Lipoid pneumonia is an unusual and uncommon form of pneumonia caused by aspiration of fatty substances. Hydrocarbon pneumonitis following aspiration of diesel is a form of exogenous lipoid pneumonia wherein, aspirated diesel reaches the alveoli rapidly without evoking any significant cough, but initiates an intense inflammatory reaction in the pulmonary parenchyma. This is a rarely described clinical scenario, although the practice of diesel siphonage from automobiles is a common practice in developing countries. We herein describe a 40-year-old male patient, in whom the diagnosis of lipoid pneumonia was delayed for a long duration and highlight the importance of taking a detailed occupational exposure history in patients with non-resolving pneumonia to rule out the underlying possibility of this rare clinical entity.

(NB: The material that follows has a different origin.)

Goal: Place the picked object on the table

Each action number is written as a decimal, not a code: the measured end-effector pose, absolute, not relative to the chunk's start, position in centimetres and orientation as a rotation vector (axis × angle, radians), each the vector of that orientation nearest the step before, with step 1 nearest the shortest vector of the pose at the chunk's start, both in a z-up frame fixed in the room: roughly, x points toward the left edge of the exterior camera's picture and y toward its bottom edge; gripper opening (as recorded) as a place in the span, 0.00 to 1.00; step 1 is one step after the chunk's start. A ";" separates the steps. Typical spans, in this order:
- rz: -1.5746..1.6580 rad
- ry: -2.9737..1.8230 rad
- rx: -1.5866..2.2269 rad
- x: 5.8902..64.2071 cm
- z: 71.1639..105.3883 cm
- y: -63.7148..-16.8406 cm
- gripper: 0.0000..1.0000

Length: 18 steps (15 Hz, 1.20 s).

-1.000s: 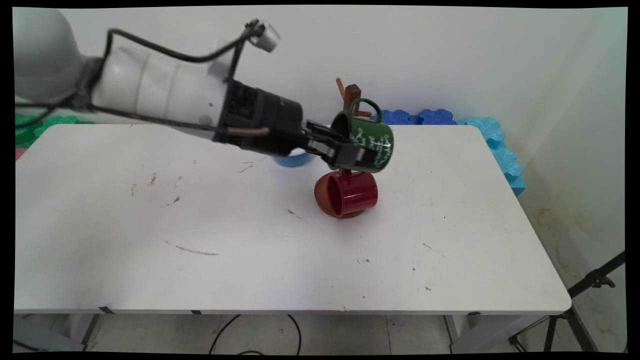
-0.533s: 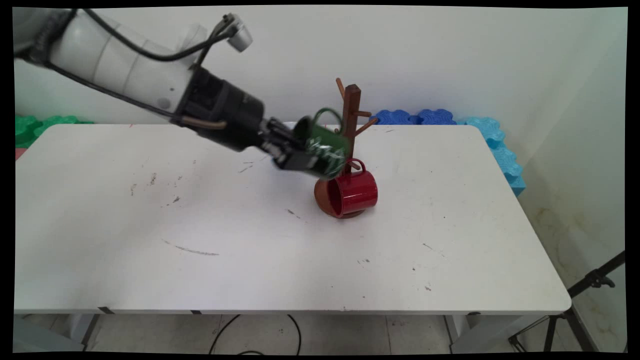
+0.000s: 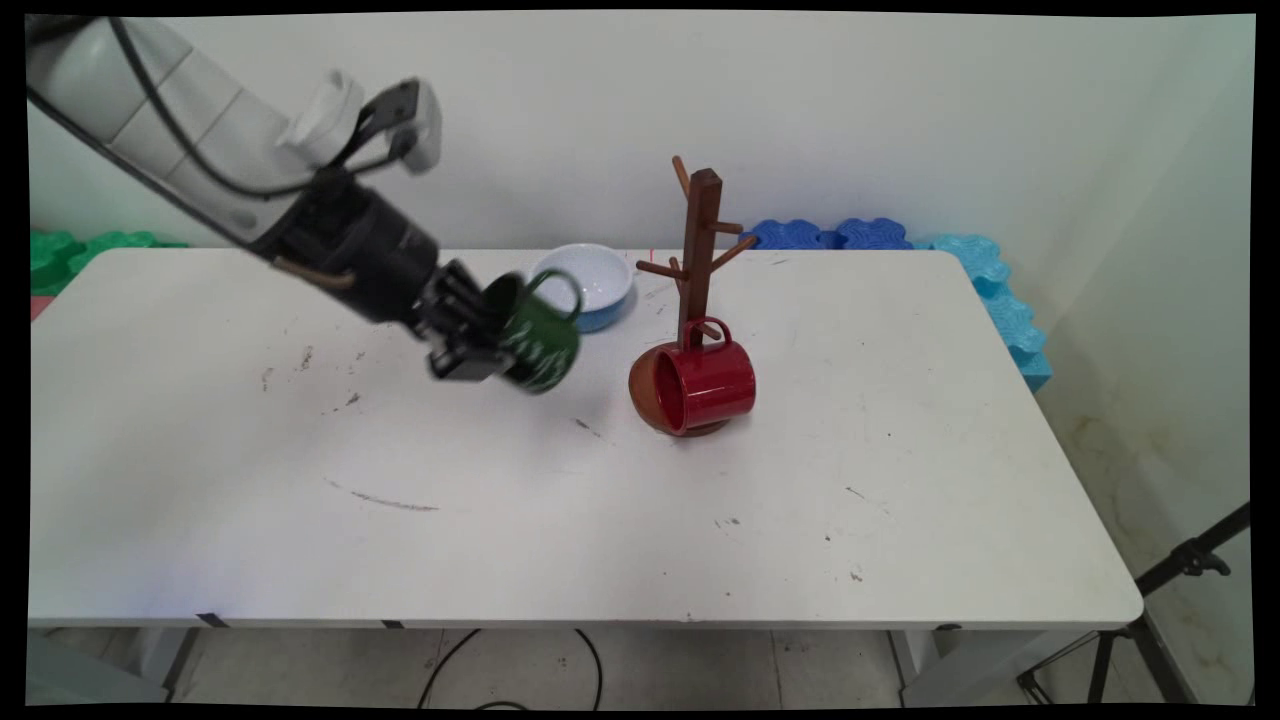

Keywords: Aspiration, bronchoscopy, lipoid pneumonia


How to cite this article:
Venkatnarayan K, Madan K, Walia R, Kumar J, Jain D, Guleria R. "Diesel siphoner's lung": Exogenous lipoid pneumonia following hydrocarbon aspiration. Lung India 2014;31:63-6

How to cite this URL:
Venkatnarayan K, Madan K, Walia R, Kumar J, Jain D, Guleria R. "Diesel siphoner's lung": Exogenous lipoid pneumonia following hydrocarbon aspiration. Lung India [serial online] 2014 [cited 2019 Nov 15];31:63-6. Available from: http://www.lungindia.com/text.asp?2014/31/1/63/125986


   Introduction Top


Lipoid pneumonia is an uncommon form of pneumonia caused by aspiration of fatty substances. Though it has been recognized since 1925 when it was first reported by Laughlen, [1] unfamiliarity with this condition is a frequent cause of under diagnosis. The absence of specific clinico-radiological features makes diagnosis difficult unless a strong suspicion is held and a thorough history is obtained. Definitive diagnosis is achieved by the presence of intra-alveolar lipid and lipid laden macrophages on histopathology.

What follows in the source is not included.